Too often we say of thoughts, it’s ‘safer not to go there’. One simply pushes feelings and ideas aside. Resistance means we are escaping the humiliation of admitting to particular appetites and desires – especially when these are at odds with what we’d like to be like or how others want us to be. We reduce our immediate suffering. But the cost is that we can’t properly aim for what would truly make us happy.
Four: Other people won’t tell us
There are many aspects of our identities that it is simply hard for us to see without the help of another person. We need others to be our mirrors, feeding back their insights and perspectives on the elusive, hard-to-see parts of ourselves.

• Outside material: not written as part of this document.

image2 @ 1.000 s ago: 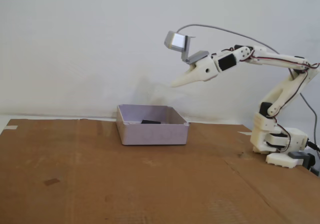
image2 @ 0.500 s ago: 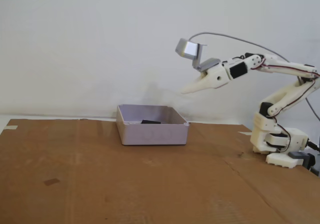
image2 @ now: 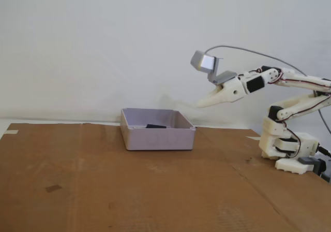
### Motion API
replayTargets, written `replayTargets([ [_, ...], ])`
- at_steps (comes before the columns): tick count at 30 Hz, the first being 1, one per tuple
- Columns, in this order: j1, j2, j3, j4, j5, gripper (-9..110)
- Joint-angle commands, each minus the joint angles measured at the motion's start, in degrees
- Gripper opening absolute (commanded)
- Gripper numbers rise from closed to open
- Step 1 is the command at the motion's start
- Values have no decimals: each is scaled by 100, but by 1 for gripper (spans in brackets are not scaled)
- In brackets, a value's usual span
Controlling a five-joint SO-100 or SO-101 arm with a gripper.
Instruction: Grasp a block and put it in the box.
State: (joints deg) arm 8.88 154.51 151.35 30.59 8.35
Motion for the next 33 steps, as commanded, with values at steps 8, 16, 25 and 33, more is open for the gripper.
replayTargets([
  [8,-299,1037,668,-114,35,0],
  [16,-299,1521,1151,-114,35,0],
  [25,-299,2101,1688,-114,35,0],
  [33,-343,2549,2013,-114,35,0],
])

However, getting hold of data from others is a very unreliable process. Very few people can be bothered to undertake the arduous task of giving us feedback. Either they dislike us too much and therefore can’t be bothered. Or they like us too much, and don’t want to upset us.

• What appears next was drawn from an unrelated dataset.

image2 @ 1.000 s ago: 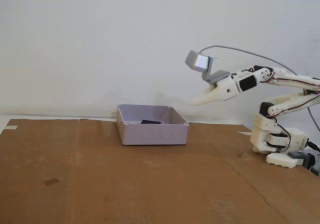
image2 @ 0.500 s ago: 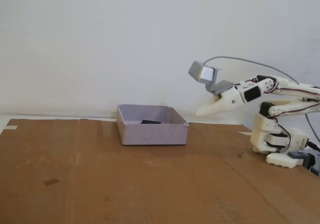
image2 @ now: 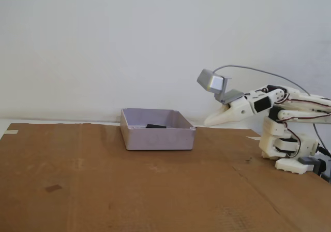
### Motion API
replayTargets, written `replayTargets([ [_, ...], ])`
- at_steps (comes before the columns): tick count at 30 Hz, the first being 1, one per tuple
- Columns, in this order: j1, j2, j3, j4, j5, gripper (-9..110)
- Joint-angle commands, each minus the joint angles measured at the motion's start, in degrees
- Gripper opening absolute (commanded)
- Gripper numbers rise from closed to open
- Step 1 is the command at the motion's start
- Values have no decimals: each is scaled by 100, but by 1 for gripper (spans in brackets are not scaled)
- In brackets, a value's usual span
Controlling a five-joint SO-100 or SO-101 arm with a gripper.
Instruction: Grasp a block and put it in the box.
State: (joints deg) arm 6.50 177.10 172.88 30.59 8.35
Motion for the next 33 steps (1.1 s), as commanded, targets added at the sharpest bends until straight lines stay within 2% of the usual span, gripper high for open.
replayTargets([
  [1,-149,316,-105,-114,35,0],
  [28,-510,1072,773,-9,26,0],
  [33,-554,1151,773,694,35,0],
])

Our friends are too polite; good intentions lead them to keep their less pleasant observations to themselves. Our enemies have so much to tell us: it’s not always the people we like who see certain aspects of us most clearly. It might be someone we’re at loggerheads with who has the sharpest sense of what’s not quite going right in our character (a way, for instance, of letting people down after a long period of seeming to go along with their plans; a very annoying habit of sitting on the fence). But they are not likely to be good at sharing their wisdom with us. They either won’t take the trouble, or will brush us off with the sort of sharp insults that will make us defensive and closed to the wiser aspects embedded within their harsh assessments.

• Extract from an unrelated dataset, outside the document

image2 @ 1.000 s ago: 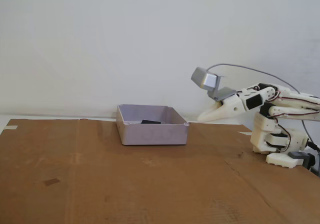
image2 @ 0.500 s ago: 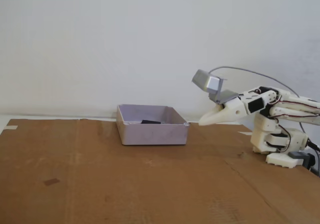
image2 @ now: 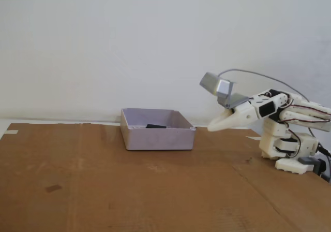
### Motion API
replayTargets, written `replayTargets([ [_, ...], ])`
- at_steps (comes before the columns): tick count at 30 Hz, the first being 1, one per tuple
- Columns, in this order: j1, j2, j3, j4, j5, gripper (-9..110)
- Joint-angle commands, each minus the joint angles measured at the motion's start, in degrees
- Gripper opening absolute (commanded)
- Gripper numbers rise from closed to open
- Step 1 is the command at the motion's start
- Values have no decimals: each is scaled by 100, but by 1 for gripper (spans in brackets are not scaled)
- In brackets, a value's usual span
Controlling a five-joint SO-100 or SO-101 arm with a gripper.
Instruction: Grasp a block and put it in the box.
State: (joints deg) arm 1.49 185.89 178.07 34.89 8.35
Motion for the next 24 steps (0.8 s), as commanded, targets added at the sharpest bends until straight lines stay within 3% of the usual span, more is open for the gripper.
replayTargets([
  [1,-88,272,255,378,35,0],
  [24,-149,272,255,2751,35,0],
])
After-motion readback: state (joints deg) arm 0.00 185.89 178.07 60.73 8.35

Five: We haven’t lived enough
Many bits of self-knowledge only come through experience. Think of ourselves as being like a biscuit mould: it’s only by pressing ourselves against the dough of life that we get to see what shape we actually are.
Self-knowledge therefore isn’t something we can always do in isolation, retreating from the world to look into ourselves.
We acquire knowledge dynamically, by trying things out and colliding with others – which always carries a risk, and takes time.
In careers, for example, we can’t know what we might want to do with our lives simply by asking ourselves this question. We need to head out into the workplace and try things out. We need to spend a week at an architect’s office, or go and meet someone in the diplomatic service etc.
Self-knowledge can only evolve as a result of dialogue with the world.
Six: We are fatefully vague about stuff
Our thoughts about many things are marked first and foremost by vagueness. Our intellectual muscles are – by nature – rather weak. Our initial reactions to things are frequently of the order of ‘yum’ or ‘yuk’. We have pronounced pro or contra feelings towards something but struggle to say more. We say things like:
I want to be creative
I loathe big business
I’m feeling out of sorts
He annoys me
These reports might be true, but they are not very high-quality items in terms of self- knowledge. They’re not accurate enough to help guide action. It’s not that they are wrong, the problem is they are too vague. They don’t get to grips with what is really the issue. They circle in the big, general territory but don’t land anywhere specific.
This isn’t a personal problem. It’s universal. The first reports from our conscious minds are just by nature horribly vague – and in need of sustained analysis.
Seven: Introspection is low on prestige and unfamiliar
Introspection is the name we give to the close study of one’s feelings and ideas. Unfortunately, it isn’t given high prestige in our society. We’re rarely encouraged to unpack our thoughts. The notion of what it means to have a conversation with a friend rarely includes trying to make progress in sorting out feelings. Psychotherapy – the prime arena for analysing oneself – interests barely 1% of the population. Part of increasing the self-knowledge of a society is to help make the idea of introspection a little more glamorous; it should be thought of as a very plausible concept to spend a weekend on or host a dinner party around.